The Drawn and Quarterly Showcase, a new series featuring undiscovered graphic artists, is another new venture for the publishing house. According to Peggy Burns, the impetus for the series came from the wish to expose readers to the work of underground artists.

“Here in Montreal and across the world, there’s a large mini comic and DIY scene,” says Burns. “A few years ago Chris was interested in what he saw and wanted to expose people who read D and Q’s graphic novels to these new cartoonists who were doing great stuff just making their own comics on photocopiers.”

Book one in the series features Kevin Huizenga’s minimalist comics about life in the suburbs, and the surreal work of Nicolas Robel.

The Comics Canon

By now it’s old news that comics aren’t just for kids and pimple-speckled Star Trek fans – and the most cursory glance through any of D and Q’s recent publications will reveal a world far removed from battling mutants or Betty and Veronica.

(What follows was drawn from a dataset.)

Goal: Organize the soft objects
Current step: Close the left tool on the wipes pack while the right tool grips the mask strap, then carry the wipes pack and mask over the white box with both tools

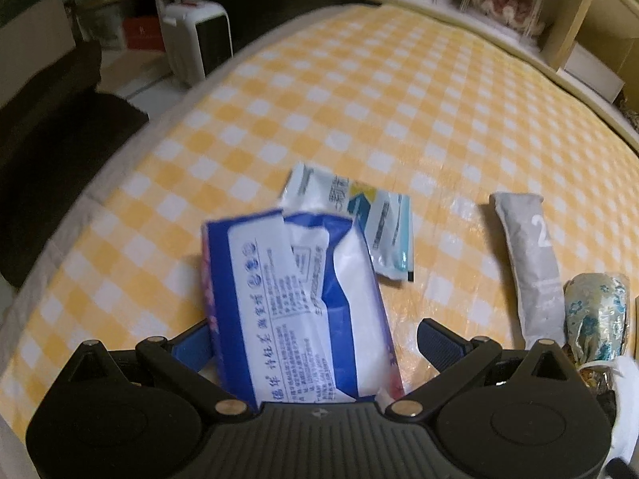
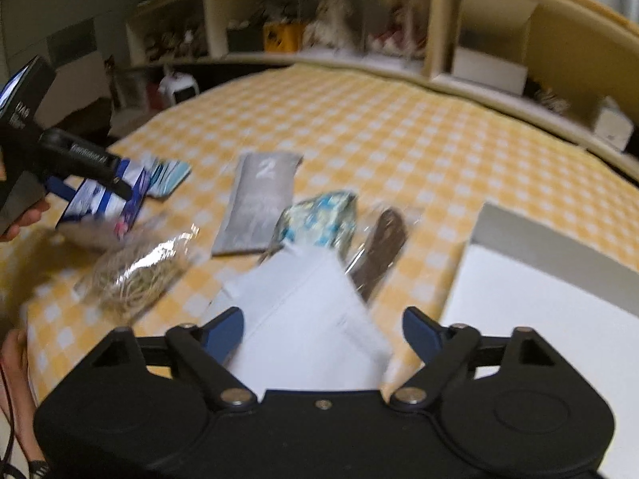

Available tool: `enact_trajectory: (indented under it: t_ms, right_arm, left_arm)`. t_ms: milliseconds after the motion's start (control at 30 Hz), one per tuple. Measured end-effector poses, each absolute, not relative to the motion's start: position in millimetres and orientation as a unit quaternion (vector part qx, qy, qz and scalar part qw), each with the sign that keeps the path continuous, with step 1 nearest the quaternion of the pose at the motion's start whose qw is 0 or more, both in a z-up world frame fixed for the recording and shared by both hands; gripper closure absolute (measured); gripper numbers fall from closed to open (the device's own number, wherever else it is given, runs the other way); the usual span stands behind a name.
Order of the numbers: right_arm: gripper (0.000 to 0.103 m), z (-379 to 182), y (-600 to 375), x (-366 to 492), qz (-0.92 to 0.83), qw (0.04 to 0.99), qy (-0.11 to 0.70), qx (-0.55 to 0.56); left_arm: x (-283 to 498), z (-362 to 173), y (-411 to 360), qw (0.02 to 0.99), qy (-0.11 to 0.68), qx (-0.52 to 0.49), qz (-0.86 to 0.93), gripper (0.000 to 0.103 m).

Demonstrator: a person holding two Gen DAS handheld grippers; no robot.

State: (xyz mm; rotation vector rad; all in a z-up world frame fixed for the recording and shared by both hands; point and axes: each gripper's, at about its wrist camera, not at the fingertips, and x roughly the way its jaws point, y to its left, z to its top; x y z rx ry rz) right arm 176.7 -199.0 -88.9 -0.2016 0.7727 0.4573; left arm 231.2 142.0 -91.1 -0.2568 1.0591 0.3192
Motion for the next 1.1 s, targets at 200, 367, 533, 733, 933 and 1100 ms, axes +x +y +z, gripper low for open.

But despite their present day popularity, you don’t have to look back more than a few years to find a time when comics were completely disregarded as an art form. Since his entrance to the comic industry in 1990, Oliveros has had the chance to see the dramatic shift in the way graphic novels are treated first-hand.

“I remember doing interviews with people years ago and always having to explain to them – ‘OK comics don’t have to just be for kids, you can do comics for adults,’” says Oliveros. “People would just look at me like I was crazy. Or when I’d say ‘comics for adults’ people would think I was doing pornography or something.”

A lot has changed in the last 15 years. Now it seems that graphic novels have officially entered the mainstream. This past year a number of Drawn and Quarterly titles have made it onto literary critics best -of lists and Louis Riel became the first Drawn and Quarterly publication to become a bestseller. Julie Doucet’s My New York Diary is even on a McGill English Literature syllabus – as sure a sign as any that literary graphic novels have been fully accepted by the literary establishment.